Content starts
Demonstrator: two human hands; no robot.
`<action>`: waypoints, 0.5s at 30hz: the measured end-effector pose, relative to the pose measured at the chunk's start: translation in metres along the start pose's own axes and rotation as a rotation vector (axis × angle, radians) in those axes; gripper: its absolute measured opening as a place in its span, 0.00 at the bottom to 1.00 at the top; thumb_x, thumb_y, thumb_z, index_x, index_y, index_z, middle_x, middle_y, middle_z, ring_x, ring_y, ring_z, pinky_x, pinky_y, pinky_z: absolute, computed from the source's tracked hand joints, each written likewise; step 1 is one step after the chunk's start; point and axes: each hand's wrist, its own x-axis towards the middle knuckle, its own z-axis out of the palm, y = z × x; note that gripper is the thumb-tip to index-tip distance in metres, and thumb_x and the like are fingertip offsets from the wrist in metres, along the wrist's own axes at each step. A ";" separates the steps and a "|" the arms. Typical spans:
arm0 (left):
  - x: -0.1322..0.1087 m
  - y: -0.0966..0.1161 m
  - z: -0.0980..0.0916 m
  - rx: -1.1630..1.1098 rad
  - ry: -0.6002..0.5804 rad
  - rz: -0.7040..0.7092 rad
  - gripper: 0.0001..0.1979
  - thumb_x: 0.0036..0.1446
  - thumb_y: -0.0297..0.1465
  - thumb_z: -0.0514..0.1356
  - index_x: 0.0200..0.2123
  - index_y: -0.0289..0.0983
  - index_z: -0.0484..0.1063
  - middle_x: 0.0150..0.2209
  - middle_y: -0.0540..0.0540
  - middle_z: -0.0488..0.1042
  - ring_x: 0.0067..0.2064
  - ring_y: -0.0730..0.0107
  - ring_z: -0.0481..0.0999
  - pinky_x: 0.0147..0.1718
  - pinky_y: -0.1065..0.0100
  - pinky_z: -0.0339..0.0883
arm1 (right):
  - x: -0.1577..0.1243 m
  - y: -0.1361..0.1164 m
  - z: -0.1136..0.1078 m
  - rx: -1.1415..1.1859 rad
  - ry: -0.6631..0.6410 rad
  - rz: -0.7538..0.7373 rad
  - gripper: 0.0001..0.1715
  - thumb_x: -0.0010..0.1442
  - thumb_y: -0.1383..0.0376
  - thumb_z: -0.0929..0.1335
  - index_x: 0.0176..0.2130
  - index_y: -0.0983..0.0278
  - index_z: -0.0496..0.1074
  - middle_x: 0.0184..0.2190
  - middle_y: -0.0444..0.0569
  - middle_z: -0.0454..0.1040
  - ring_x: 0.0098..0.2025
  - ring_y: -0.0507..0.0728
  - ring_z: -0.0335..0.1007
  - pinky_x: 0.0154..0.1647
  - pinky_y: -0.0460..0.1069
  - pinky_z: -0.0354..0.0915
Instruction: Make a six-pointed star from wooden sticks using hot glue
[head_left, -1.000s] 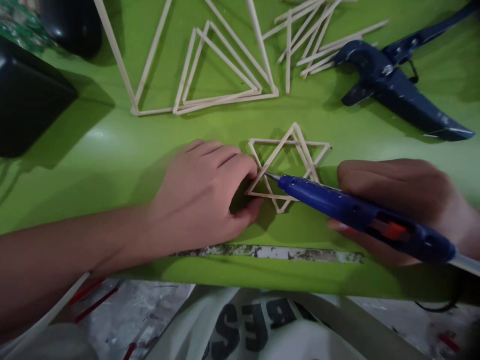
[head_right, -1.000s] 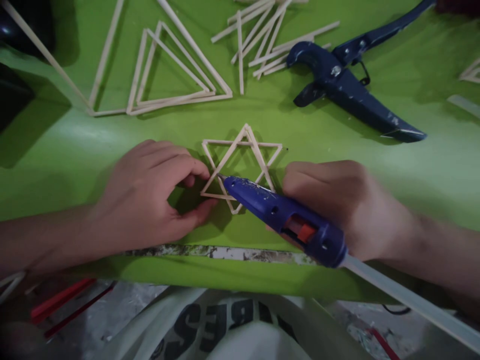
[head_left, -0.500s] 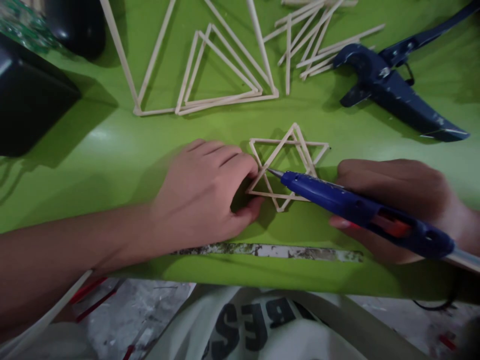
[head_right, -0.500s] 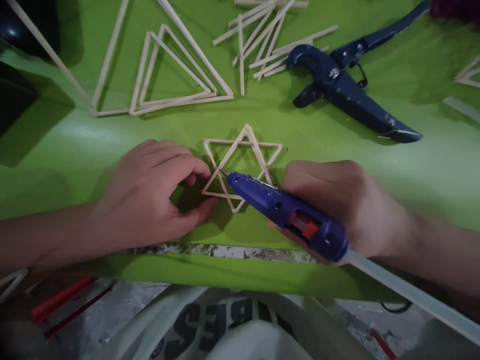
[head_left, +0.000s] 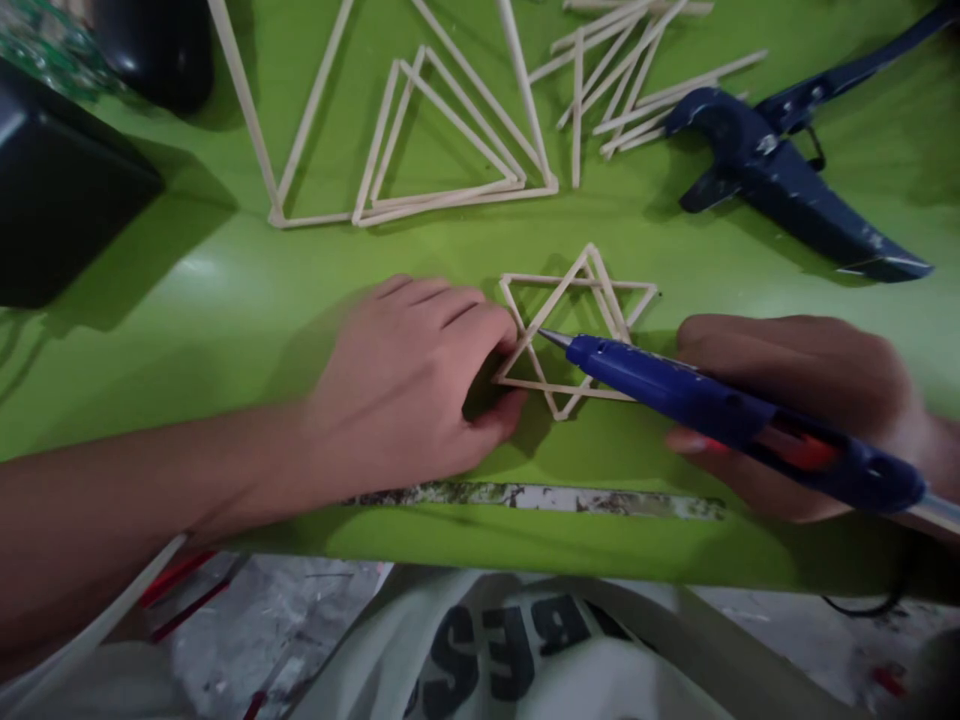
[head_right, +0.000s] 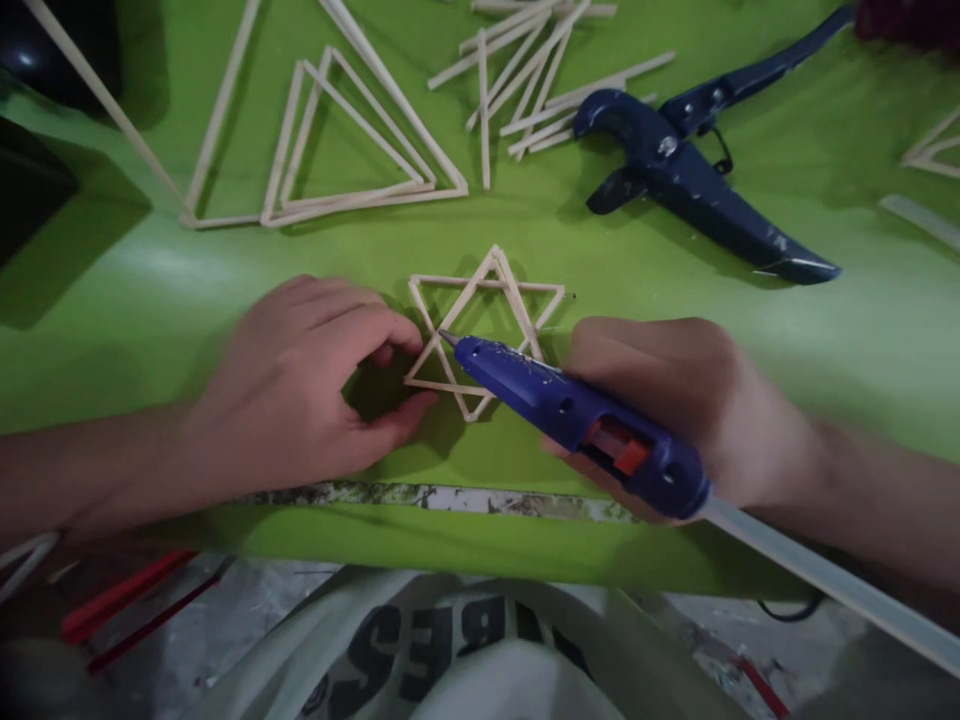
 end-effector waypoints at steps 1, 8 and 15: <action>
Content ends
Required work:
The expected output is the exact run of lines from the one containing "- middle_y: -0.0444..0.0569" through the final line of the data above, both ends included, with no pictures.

Expected answer:
  - middle_y: -0.0444..0.0569
  - middle_z: -0.0454..0.1040
  - ring_x: 0.0098..0.2025
  - ring_y: -0.0507..0.0728
  - ring_z: -0.0335..0.1007
  - pinky_x: 0.0154..0.1647
  - pinky_y: -0.0460..0.1069
  - pinky_z: -0.0354..0.0915
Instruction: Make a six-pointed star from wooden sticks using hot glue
[head_left, -1.000s] 
[head_right, -1.000s] 
[head_left, -0.500s] 
[head_right, -0.500s] 
[head_left, +0.000s] 
[head_right, +0.000s] 
 end-effector waypoints at steps 1, 8 and 15: <action>

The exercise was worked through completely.